The first is the aforementioned “flag until 14” rule. This guideline doesn’t just apply to football, however; any kid younger than 14 who wishes to play a sport should enroll in golf, tennis or another activity that doesn’t include risk of brain damage.

Second, we must pull our current “youth” helmets from shelves and create new ones specifically designed for kids between 14 and 17 years old. This includes correcting current design defects, such as weight. For decades, football parents have been led to believe that youth helmets adequately protect their children, but this gear wasn’t designed with kids in mind ― it’s merely a smaller version of what professionals use. We recommend bringing in an outside organization to promulgate sports equipment standards. This would allow independent researchers, engineers and advocates to act on behalf of consumers’ best interests, rather than putting our trust in the companies who profit from the products we buy.

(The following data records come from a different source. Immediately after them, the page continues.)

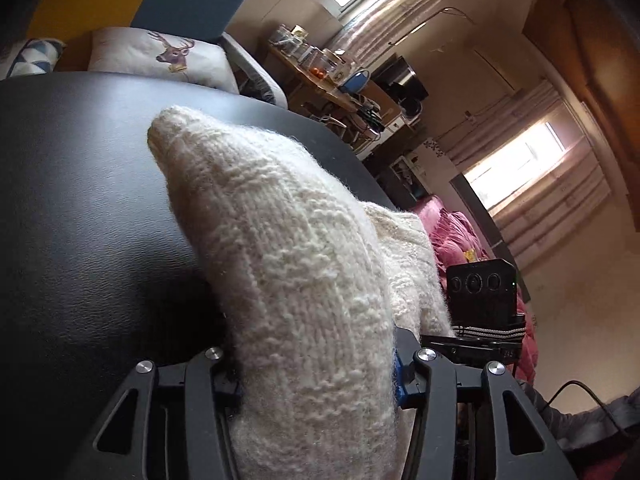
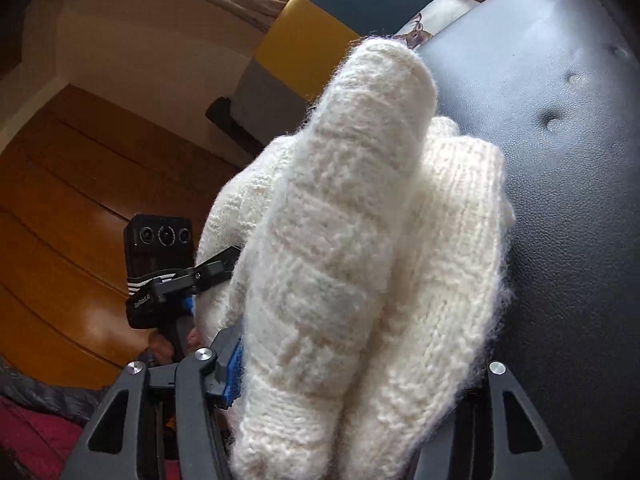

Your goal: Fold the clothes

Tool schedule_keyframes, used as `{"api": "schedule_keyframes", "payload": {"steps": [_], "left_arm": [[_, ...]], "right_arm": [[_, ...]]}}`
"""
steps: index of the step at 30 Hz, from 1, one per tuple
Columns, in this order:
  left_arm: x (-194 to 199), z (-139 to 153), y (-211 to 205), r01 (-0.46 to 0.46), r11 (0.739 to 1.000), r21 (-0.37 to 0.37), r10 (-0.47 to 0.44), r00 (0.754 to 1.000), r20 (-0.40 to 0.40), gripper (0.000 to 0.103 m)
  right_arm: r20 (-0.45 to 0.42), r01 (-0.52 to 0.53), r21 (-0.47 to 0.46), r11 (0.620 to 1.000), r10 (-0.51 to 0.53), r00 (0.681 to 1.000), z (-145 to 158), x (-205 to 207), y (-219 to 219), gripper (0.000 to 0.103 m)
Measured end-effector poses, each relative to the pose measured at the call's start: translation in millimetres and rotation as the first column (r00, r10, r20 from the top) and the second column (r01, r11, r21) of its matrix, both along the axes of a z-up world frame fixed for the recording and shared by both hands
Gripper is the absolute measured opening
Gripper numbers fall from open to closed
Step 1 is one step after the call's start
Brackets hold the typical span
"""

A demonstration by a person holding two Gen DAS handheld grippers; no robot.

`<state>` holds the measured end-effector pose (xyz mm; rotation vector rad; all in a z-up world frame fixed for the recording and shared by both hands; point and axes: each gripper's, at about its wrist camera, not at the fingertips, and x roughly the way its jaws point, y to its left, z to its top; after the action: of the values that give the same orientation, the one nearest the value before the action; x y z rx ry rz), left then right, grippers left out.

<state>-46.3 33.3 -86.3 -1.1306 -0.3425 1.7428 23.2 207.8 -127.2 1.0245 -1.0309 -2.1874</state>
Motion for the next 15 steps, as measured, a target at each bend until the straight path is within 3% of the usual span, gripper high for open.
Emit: {"api": "schedule_keyframes", "payload": {"steps": [8, 15], "left_arm": [[3.6, 33.6, 94.0, 0.17, 0.985, 0.007, -0.169, 0.984, -0.058, 0.05], [-11.3, 85.7, 210.5, 0.346, 0.936, 0.061, -0.334, 0.93, -0.152, 0.05]], "right_arm": [[-0.066, 0.158, -0.05, 0.986, -0.162, 0.985, 15.5, 35.6, 48.1, 0.056], [-0.188, 0.342, -0.054, 0.938, -0.346, 0.919, 57.8, 74.2, 117.1, 0.056]]}}
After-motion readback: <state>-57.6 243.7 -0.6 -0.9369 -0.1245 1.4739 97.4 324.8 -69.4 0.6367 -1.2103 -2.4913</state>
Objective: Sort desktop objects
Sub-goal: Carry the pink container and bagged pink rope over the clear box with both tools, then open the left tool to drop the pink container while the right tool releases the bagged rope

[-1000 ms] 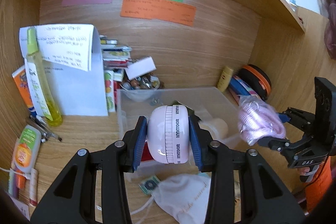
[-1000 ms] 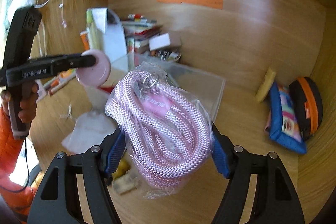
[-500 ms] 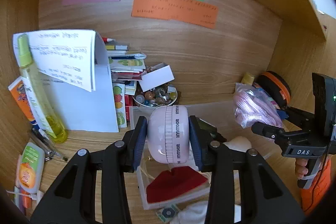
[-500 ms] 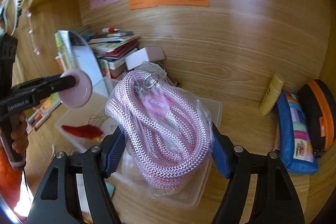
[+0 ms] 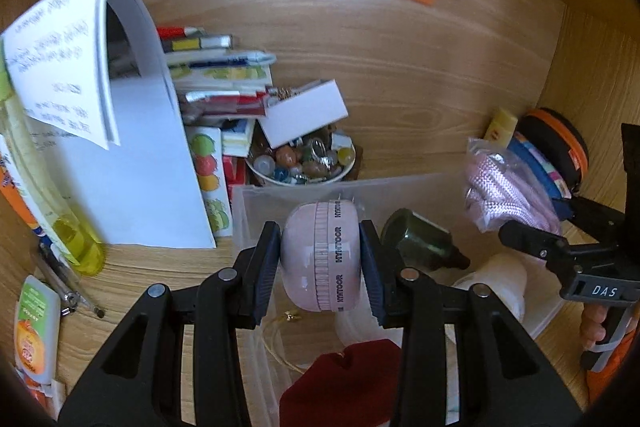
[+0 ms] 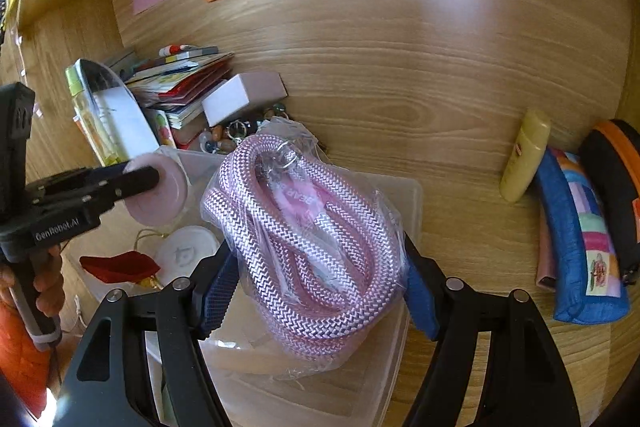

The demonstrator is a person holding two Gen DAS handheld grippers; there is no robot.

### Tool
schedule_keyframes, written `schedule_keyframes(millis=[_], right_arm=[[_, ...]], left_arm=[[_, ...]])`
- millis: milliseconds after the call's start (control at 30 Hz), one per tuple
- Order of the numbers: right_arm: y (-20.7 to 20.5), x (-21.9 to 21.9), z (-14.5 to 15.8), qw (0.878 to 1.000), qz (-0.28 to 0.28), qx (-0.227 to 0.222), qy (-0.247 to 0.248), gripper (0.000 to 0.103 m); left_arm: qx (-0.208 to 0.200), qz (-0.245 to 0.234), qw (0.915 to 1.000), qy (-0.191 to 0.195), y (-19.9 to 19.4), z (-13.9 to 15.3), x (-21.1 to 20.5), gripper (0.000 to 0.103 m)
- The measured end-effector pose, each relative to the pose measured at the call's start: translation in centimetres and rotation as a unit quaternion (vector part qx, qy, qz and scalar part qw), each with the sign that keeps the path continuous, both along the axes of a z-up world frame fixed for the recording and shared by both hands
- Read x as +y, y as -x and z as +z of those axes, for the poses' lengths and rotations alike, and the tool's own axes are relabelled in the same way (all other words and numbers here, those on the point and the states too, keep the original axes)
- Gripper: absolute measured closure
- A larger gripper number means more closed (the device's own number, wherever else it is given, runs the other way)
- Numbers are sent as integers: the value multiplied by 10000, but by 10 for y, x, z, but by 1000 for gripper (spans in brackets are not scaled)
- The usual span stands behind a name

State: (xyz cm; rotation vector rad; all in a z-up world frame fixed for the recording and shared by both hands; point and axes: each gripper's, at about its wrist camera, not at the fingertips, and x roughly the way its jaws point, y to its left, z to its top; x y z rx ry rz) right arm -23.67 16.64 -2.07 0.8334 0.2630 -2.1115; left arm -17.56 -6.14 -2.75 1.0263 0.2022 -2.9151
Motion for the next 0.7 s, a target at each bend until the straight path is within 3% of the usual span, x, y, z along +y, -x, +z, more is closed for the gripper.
schedule_keyframes(millis=[267, 433, 600, 700], right_arm=[[-8, -8, -8, 9998, 95, 56, -172, 33], [-15, -15, -12, 9996, 108, 136, -229, 31], [-12, -14, -13, 9998, 87, 67, -171, 30], [-12, -13, -13, 9998, 49, 89, -178, 30]], left_arm=[[-47, 18, 9996, 261, 1, -7, 7, 64], [-41, 85, 9998, 151, -1, -6, 4, 64], [-30, 79, 9998, 181, -2, -6, 4, 59], [62, 86, 9997, 237, -5, -5, 5, 43]])
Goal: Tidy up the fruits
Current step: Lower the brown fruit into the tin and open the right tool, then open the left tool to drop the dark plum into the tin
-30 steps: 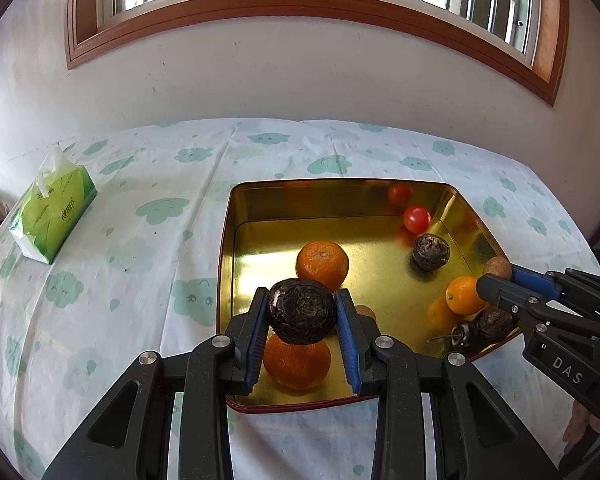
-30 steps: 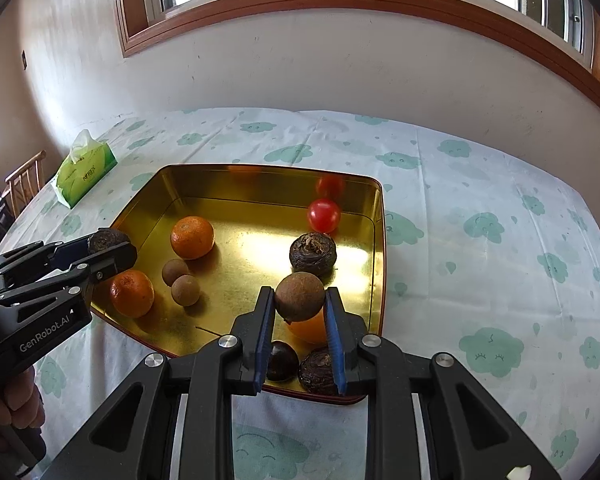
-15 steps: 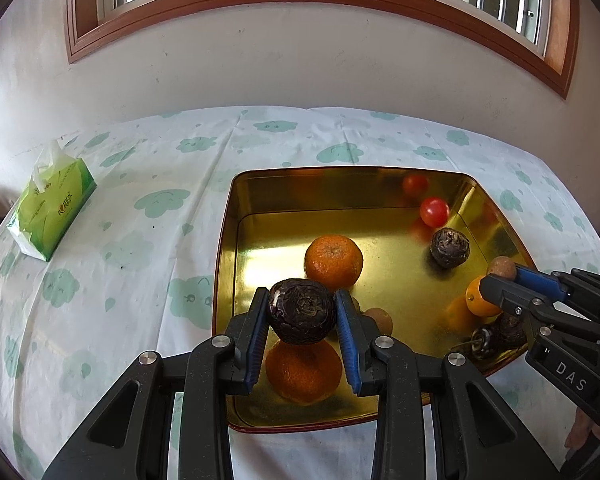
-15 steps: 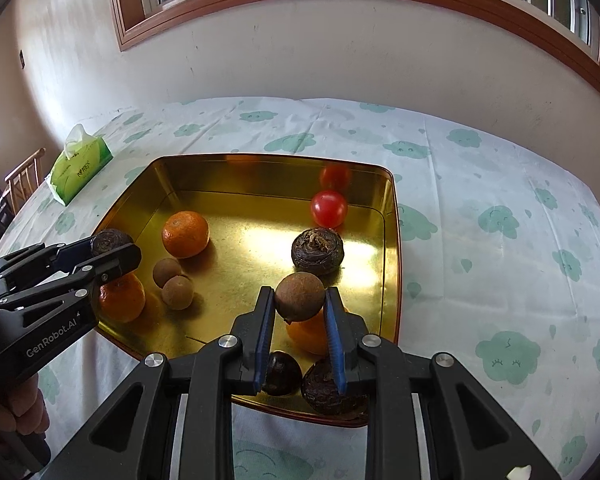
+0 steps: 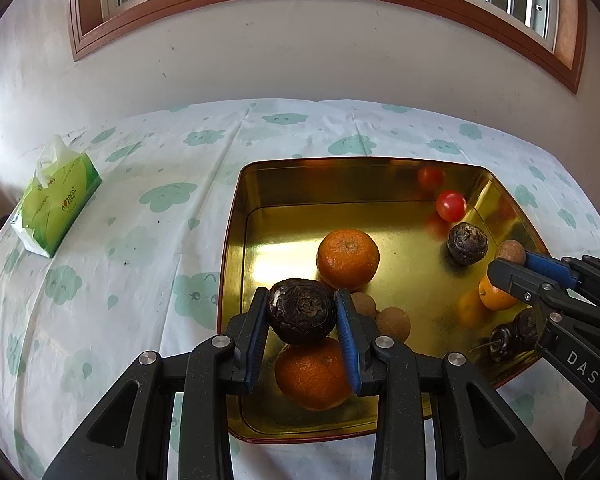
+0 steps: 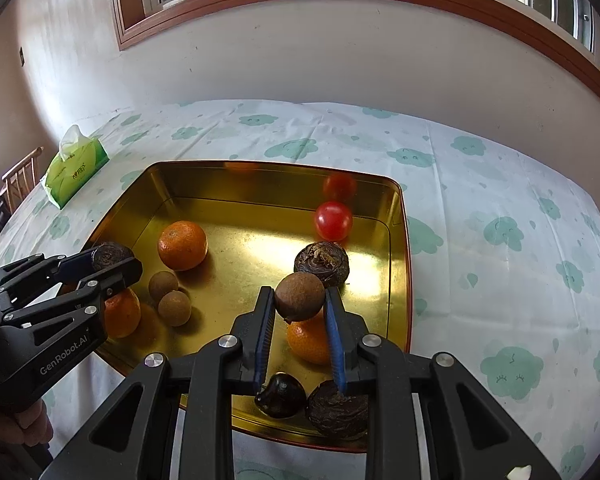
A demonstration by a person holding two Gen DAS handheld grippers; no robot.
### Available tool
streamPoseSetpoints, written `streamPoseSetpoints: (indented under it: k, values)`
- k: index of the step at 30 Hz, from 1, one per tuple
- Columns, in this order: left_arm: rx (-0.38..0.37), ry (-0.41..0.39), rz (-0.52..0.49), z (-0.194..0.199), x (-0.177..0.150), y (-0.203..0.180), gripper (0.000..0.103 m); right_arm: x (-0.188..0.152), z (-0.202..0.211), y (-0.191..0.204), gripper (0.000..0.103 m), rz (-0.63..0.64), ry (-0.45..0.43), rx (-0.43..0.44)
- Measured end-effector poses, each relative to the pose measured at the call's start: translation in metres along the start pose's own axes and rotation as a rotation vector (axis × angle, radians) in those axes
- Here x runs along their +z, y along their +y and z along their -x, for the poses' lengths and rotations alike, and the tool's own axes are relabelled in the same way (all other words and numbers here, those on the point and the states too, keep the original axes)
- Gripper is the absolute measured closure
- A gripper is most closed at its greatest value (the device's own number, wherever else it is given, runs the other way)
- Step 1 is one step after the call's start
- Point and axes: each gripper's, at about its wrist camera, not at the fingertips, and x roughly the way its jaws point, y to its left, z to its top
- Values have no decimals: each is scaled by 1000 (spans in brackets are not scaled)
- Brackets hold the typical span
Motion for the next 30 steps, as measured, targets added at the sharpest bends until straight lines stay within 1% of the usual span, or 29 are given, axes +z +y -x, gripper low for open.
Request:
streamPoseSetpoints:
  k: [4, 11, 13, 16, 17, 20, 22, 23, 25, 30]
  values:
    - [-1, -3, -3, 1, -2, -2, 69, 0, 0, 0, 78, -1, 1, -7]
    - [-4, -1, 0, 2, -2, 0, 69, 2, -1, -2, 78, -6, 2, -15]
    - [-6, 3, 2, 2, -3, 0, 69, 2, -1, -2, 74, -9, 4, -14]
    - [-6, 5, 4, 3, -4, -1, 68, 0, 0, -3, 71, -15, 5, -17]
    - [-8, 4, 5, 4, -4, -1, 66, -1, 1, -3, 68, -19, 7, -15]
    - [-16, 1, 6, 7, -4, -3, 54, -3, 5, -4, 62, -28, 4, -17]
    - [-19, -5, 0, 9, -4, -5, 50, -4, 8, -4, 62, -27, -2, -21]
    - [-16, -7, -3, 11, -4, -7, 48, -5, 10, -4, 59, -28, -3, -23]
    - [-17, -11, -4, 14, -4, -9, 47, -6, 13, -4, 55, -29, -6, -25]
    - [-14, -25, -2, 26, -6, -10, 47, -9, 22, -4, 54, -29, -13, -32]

Finally, we need to keep track of hits ― per game, per practice, per week, per season and per career. And we need to set hit limits. In baseball, pitches are tracked to prevent overuse injuries. The same logic should apply to football.

In recent years, the NFL has enacted 47 rule changes to protect its players, which is progress; however, none of our three key initiatives are reflected in those changes. These policies ― flag until 14, improved helmet design and hit tracking ― should have been put in place decades ago. We can’t keep kicking the can down the road.

Moms, and parents in general, are by nature designed to protect our kids. We deserve a seat at the table until the initiatives we’ve put forth are adopted, and we’ll keep kicking up dust until they do. Because as long as the fox is watching the henhouse in youth football, he will continue to sell the eggs and keep all of the profits ― to the detriment of our children.

Kimberly Archie is the founder of the National Cheer Safety Foundation and a leading expert on the prevention of child athlete maltreatment. Her legal work has been used to settle more than 50 sports injury lawsuits since 2008.